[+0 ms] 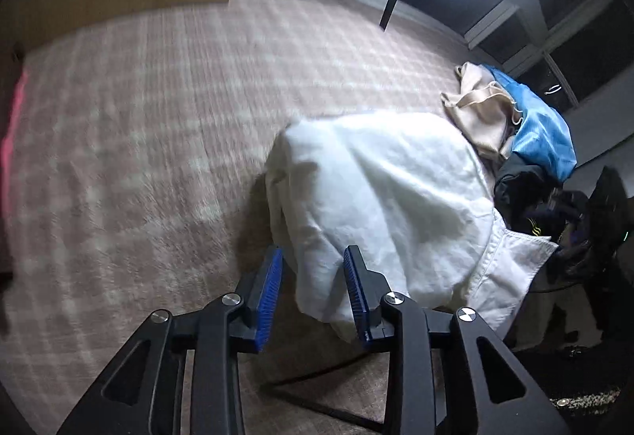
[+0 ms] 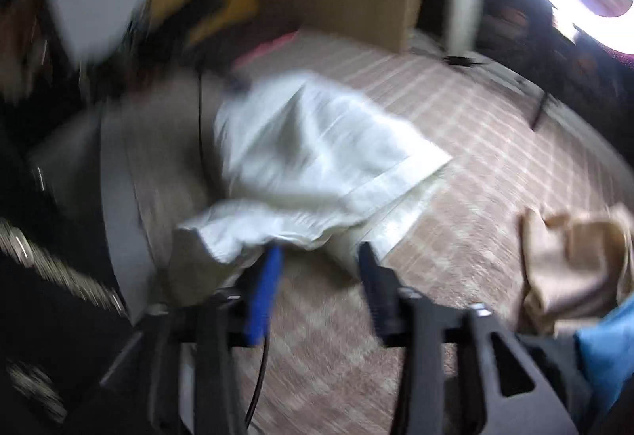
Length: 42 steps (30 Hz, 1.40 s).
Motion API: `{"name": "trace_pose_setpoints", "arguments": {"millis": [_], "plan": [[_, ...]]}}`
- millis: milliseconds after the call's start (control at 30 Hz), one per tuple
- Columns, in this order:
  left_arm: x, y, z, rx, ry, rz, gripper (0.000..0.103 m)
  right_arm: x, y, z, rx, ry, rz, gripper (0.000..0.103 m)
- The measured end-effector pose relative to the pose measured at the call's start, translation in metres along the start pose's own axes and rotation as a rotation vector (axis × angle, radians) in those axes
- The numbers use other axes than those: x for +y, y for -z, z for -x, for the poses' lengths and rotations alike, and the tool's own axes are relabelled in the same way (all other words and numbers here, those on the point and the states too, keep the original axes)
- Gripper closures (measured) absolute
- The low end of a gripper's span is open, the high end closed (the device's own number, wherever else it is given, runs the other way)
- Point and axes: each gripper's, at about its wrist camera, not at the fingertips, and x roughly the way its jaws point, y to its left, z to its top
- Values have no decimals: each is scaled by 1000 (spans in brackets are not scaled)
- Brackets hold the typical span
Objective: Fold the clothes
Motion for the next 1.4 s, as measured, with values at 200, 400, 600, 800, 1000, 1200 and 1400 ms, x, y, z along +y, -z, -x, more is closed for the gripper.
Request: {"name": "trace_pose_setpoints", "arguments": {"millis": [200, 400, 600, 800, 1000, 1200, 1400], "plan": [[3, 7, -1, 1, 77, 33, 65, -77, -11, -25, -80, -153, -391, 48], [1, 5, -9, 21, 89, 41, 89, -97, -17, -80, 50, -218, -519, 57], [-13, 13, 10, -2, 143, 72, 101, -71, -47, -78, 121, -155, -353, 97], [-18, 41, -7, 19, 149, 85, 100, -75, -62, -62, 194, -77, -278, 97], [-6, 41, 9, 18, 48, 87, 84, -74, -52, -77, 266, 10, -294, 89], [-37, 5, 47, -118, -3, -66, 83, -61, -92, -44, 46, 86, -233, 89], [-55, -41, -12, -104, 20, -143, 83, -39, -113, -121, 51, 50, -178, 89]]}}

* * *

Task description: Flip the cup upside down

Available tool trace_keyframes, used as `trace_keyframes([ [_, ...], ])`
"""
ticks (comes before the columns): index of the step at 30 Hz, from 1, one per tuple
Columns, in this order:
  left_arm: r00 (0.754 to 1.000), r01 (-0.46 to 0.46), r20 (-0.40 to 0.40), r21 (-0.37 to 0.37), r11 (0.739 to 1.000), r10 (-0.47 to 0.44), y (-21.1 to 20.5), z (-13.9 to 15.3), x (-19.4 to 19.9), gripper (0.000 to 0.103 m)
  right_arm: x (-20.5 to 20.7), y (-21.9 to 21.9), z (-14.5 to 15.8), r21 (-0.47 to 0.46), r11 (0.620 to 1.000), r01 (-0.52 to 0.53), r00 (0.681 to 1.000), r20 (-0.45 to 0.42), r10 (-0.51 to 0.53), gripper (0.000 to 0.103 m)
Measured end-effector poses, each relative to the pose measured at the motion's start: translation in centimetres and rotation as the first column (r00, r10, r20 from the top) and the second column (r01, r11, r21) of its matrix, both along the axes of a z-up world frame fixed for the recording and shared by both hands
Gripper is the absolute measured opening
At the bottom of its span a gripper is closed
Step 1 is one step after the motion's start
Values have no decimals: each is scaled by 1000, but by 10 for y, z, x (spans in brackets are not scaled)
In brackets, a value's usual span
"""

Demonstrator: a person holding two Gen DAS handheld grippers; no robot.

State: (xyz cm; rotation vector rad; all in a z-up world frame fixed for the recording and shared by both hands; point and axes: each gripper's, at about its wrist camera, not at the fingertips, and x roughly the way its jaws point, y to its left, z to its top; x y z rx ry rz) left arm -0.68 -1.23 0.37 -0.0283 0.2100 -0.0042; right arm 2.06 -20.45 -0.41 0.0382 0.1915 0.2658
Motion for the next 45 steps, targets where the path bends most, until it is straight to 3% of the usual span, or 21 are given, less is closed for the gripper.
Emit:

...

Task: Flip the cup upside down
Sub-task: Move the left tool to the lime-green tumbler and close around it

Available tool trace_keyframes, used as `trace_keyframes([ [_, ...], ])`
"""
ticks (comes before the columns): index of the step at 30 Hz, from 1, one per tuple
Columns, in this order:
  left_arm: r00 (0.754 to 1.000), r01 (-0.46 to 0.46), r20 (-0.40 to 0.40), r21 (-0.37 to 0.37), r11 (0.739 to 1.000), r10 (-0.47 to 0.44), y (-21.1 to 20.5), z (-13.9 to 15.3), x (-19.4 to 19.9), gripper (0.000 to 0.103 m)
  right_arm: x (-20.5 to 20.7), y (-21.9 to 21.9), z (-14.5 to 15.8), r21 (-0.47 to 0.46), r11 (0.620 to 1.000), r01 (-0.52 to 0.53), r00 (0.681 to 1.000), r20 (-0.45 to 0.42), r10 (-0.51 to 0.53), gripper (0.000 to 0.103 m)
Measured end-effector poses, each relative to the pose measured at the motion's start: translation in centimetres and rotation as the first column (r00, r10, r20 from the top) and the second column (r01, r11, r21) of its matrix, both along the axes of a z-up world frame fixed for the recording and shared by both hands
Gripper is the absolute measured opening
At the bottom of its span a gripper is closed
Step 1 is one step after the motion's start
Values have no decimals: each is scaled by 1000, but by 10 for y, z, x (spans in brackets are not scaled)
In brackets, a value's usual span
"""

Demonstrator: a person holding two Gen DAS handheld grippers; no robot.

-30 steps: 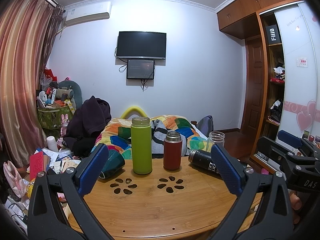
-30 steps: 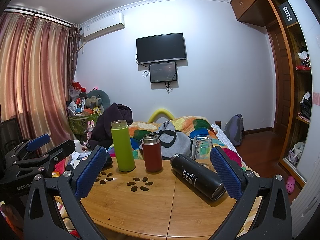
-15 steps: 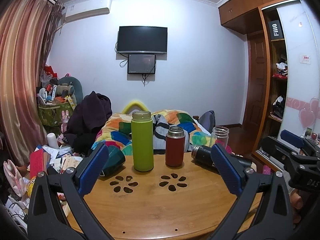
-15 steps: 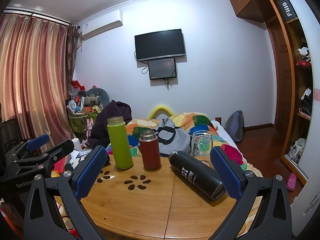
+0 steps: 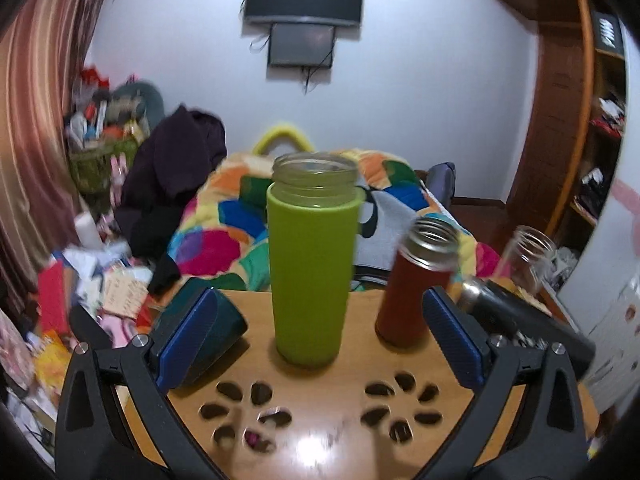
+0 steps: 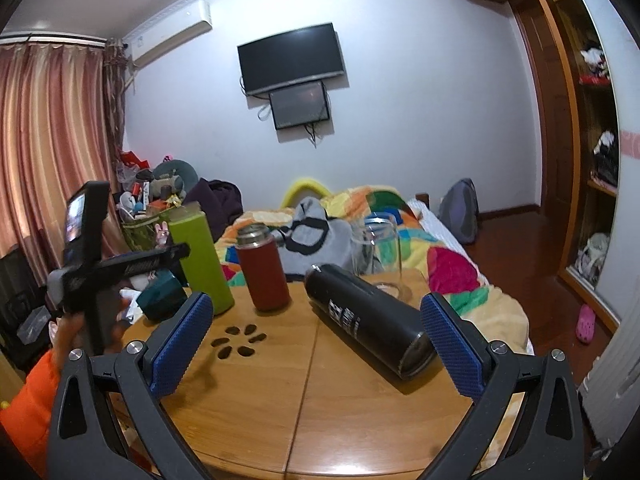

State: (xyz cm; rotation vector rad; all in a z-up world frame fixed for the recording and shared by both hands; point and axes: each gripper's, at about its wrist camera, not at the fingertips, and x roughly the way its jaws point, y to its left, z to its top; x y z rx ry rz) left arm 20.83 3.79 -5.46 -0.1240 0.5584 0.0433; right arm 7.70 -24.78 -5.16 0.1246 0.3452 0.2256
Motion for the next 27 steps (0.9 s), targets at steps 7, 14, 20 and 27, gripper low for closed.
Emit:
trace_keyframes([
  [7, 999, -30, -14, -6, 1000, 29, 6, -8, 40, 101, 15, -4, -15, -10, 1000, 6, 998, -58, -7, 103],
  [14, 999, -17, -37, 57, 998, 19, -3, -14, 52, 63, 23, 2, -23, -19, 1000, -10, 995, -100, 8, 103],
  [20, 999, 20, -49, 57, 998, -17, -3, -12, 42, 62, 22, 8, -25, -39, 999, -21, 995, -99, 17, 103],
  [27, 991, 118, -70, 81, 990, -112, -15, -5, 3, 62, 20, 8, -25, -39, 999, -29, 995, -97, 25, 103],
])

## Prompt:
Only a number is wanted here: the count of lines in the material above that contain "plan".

## Solution to this exercise:
2